What to work on
Would you please repeat, word for word, only the lines from the one holding "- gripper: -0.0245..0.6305" through the one holding "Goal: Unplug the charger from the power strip" in the material below, without the pictures?
=== Begin Enclosure ===
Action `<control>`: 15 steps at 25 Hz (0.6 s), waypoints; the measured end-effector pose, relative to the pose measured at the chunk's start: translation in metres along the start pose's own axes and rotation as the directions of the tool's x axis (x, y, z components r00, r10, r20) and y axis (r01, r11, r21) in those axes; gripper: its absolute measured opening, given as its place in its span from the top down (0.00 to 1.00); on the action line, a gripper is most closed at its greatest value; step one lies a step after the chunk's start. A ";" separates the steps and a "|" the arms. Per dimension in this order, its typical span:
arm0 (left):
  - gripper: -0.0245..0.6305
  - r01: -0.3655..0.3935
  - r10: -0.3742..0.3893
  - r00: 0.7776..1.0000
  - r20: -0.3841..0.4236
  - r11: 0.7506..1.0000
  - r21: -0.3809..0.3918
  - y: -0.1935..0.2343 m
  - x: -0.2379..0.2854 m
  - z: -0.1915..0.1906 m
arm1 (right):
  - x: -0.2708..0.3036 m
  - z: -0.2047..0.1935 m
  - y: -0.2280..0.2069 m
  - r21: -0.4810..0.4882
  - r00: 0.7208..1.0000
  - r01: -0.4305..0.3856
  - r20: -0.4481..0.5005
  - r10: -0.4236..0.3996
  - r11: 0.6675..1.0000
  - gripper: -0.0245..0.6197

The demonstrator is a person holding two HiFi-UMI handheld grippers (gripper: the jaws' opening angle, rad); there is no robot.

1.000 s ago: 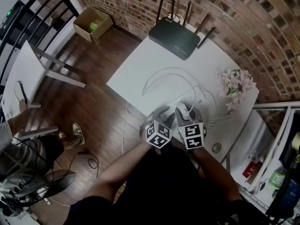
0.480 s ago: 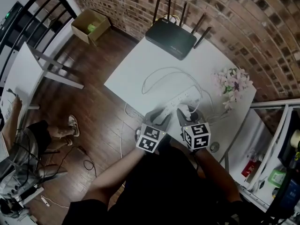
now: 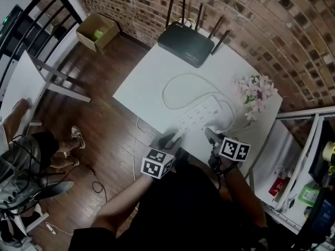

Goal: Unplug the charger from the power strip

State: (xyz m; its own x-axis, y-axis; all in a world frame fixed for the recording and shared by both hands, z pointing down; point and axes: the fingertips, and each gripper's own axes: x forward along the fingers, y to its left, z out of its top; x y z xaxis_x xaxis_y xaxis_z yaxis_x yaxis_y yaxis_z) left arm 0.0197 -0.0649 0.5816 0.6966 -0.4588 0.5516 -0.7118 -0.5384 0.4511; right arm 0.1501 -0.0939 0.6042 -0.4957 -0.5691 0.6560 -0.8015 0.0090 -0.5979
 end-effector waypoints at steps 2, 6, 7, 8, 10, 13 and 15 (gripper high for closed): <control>0.79 0.001 -0.001 1.000 -0.010 1.000 0.000 -0.001 0.001 -0.004 | -0.001 -0.005 -0.011 0.055 1.000 0.009 -0.003 -0.009 0.998 0.74; 0.79 0.026 -0.025 0.999 -0.024 0.999 0.022 -0.012 0.004 -0.005 | -0.001 -0.012 -0.022 0.105 1.000 0.019 -0.010 -0.018 0.994 0.74; 0.79 0.033 -0.033 0.999 -0.029 0.999 0.026 -0.015 0.005 -0.006 | -0.001 -0.014 -0.022 0.111 1.000 0.016 -0.013 -0.015 0.994 0.74; 0.80 0.040 -0.039 0.999 -0.036 0.999 0.027 -0.018 0.005 -0.007 | 0.000 -0.016 -0.022 0.116 1.000 0.010 -0.017 -0.008 0.993 0.74; 0.80 0.054 -0.053 0.997 -0.054 0.998 0.014 -0.021 0.007 -0.012 | 0.002 -0.020 -0.022 0.126 1.000 0.004 -0.026 -0.001 0.992 0.74; 0.80 0.067 -0.067 0.995 -0.073 0.998 -0.003 -0.024 0.007 -0.018 | 0.003 -0.025 -0.029 0.112 0.998 0.035 -0.053 -0.029 0.993 0.74; 0.80 0.067 -0.067 0.995 -0.079 0.998 -0.002 -0.024 0.007 -0.020 | 0.003 -0.027 -0.032 0.090 0.996 0.062 -0.064 -0.057 0.994 0.73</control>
State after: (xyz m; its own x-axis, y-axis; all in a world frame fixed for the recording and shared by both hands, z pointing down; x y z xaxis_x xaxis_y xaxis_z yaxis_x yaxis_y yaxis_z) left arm 0.0395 -0.0409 0.5889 0.7334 -0.3647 0.5737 -0.6638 -0.5664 0.4885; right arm 0.1650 -0.0742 0.6374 -0.4699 -0.5151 0.7168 -0.7976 -0.1003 -0.5948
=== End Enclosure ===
The completed task
  - gripper: -0.0245..0.6305
  - r01: -0.3655..0.3935
  - r10: -0.3742..0.3893
  - r00: 0.7776..1.0000
  - r20: -0.3841..0.4236
  - r11: 0.7506..1.0000
  - r21: -0.3809..0.3918
  - y: -0.1935..0.2343 m
  - x: -0.2379..0.2854 m
  - z: -0.1915..0.1906 m
arm1 (right):
  - x: -0.2708..0.3036 m
  - z: -0.2047..0.1935 m
  - y: -0.2280..0.2069 m
  - r21: -0.4810..0.4882
  - r00: 0.7208..1.0000
  - r01: -0.4305..0.3856
  - r20: -0.4481..0.5005
  - r10: -0.4236..0.3996
  - r11: 0.6675..1.0000
  - gripper: -0.0245..0.6197

The demonstrator is a person holding two HiFi-UMI handheld grippers (gripper: the jaws' opening angle, rad); there is no robot.

1.000 s ago: 
0.480 s ago: 
now: 

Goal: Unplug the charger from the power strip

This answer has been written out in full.